Sense and Sensibility
by Jane Austen
Mrs. Ferrars is a real piece of work. She's a stern matriarch who keeps a tight rein on her children – or tries to. She's got all the power, since she's control of the family's substantial fortune, and with this power, she rules her three kids with an iron fist. Poor Edward is too weak to stand up to her at first, and she basically directs his whole life (against his will). The only kid that really gets off easy is Robert, the baby of the family, who's clearly spoiled and intends to remain that way. Luckily for him, Mrs. Ferrars seems to have a soft spot for him, and even when he runs off and marries Lucy, she forgives him eventually. It seems that like sticks to like – Lucy and Mrs. Ferrars aren't too different in their social climbing, cold, manipulative ways, and this affinity holds up in the end.
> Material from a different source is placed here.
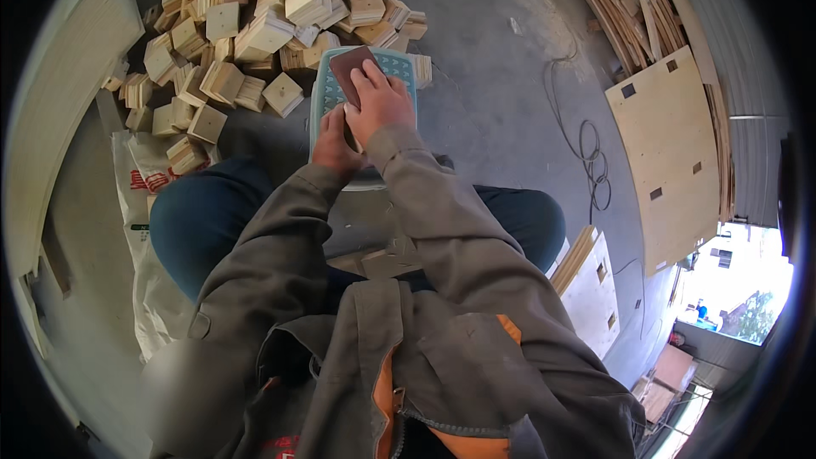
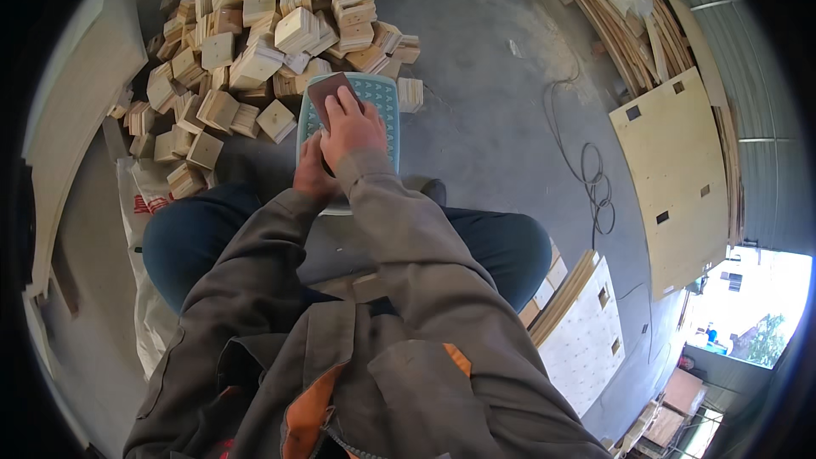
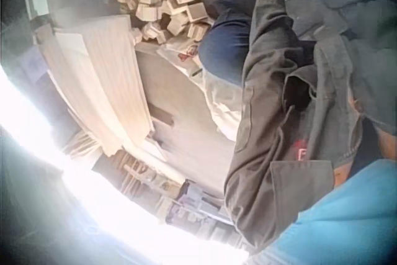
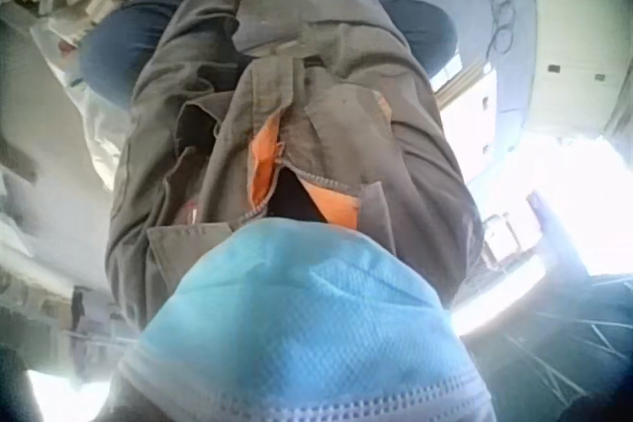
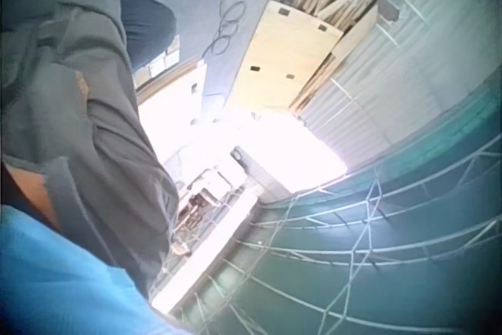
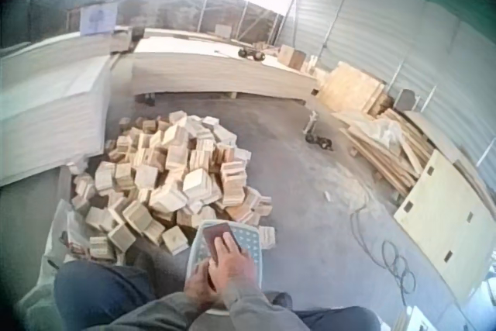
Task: The person sits on the floor and sands small wooden blocks one at a time using a sanding block. They pick up each block from a nearby pile, rub the surfaces, and place the finished pieces into a separate stack.
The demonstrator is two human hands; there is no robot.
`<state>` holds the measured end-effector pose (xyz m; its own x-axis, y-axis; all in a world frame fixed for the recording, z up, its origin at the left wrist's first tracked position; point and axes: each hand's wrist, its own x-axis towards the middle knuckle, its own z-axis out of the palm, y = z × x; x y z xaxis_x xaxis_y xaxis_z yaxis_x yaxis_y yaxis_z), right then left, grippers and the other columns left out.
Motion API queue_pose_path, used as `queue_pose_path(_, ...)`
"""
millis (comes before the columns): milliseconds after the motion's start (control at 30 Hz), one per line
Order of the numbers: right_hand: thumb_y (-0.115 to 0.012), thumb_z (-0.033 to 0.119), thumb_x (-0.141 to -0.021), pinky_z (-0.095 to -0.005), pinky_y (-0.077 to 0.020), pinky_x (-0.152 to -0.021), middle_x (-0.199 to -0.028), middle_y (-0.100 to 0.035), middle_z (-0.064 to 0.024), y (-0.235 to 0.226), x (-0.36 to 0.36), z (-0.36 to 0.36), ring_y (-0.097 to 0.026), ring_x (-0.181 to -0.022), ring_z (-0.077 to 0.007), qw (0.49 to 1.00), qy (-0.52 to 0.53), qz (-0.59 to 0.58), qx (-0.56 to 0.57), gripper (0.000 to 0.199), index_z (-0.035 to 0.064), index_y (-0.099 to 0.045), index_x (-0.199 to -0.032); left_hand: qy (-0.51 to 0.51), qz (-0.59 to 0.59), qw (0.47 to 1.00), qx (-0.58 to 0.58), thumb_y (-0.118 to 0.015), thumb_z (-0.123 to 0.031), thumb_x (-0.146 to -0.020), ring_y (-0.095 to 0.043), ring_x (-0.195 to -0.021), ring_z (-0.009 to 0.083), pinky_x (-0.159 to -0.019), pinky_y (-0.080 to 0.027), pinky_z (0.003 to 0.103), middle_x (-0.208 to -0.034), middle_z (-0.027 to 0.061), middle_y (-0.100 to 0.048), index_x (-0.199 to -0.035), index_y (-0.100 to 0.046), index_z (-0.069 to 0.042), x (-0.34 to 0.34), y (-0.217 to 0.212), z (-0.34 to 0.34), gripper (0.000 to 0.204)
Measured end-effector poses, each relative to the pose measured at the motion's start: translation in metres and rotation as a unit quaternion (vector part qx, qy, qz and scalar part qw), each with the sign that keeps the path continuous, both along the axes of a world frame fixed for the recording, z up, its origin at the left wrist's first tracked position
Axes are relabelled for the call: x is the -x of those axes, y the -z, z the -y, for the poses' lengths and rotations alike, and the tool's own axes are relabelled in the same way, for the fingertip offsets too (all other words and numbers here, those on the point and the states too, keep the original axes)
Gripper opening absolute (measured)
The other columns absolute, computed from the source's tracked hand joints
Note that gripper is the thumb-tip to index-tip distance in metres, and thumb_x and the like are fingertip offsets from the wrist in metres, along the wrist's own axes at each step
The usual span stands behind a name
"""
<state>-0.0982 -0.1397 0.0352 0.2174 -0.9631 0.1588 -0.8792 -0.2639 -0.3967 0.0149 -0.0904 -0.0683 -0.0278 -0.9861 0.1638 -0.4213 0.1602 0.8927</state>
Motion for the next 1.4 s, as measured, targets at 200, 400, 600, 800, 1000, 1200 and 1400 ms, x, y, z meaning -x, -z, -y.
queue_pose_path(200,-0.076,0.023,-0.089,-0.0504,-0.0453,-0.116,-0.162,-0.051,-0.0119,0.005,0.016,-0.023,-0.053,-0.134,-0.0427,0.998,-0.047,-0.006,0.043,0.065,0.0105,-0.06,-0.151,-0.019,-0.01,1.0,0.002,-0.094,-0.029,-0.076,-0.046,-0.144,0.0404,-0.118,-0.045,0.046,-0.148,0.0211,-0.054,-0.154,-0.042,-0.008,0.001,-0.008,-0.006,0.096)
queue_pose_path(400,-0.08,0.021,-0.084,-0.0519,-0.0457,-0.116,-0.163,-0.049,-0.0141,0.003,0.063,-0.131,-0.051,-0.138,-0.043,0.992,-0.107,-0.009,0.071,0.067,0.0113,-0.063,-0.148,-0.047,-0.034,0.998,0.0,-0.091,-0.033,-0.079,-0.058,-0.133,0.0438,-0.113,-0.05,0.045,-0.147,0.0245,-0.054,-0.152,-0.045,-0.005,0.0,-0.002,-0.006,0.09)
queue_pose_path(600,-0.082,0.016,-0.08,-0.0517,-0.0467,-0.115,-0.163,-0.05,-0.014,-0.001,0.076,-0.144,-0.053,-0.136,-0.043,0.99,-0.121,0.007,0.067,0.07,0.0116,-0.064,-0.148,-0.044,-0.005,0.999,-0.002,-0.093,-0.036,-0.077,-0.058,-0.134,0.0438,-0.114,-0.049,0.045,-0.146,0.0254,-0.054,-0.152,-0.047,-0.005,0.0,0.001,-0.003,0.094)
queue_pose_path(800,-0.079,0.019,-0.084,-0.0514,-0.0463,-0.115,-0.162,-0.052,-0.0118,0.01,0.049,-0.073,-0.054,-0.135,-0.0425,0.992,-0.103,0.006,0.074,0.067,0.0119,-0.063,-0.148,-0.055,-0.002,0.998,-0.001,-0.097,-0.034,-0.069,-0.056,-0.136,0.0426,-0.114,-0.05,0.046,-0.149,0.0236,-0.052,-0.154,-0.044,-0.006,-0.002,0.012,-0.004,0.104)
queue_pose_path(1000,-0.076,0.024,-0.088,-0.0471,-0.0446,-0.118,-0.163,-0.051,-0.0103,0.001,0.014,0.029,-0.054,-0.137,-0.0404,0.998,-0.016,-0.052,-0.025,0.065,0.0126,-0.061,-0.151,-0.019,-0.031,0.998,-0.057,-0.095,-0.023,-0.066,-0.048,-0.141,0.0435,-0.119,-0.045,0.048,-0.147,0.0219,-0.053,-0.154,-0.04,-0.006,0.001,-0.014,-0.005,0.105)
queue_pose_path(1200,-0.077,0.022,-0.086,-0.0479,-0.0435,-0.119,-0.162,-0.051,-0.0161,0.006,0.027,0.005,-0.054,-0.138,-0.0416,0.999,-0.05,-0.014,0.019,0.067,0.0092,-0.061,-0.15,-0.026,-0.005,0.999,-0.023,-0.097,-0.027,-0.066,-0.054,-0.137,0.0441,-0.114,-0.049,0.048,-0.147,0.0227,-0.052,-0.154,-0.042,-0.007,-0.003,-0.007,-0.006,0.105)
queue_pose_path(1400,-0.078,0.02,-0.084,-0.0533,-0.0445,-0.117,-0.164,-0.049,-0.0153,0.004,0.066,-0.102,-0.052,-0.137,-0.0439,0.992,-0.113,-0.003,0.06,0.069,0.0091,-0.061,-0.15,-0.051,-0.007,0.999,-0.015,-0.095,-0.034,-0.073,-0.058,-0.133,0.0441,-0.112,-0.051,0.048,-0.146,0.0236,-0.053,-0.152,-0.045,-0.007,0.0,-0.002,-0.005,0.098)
We're not sure how this woman managed to produce someone as sweet, bumbling, and socially inept as Edward, but we're glad she did. He'll never really fit in with his siblings or his mom, but they reach as much of a compromise as possible – she never completely accepts him or Elinor as part of the Ferrars fold, but they all make up, and the family is reunited at the novel's close, albeit somewhat uncomfortably. Mrs. Ferrars's forgiveness of Edward implies that she does have some feelings – after all, she didn't want to totally alienate her children, who she does seem to love, in her own special fashion. Like most parents, she just wants the best for her kids. The problem is, she thinks that she's the only one knows what the best is. Sigh.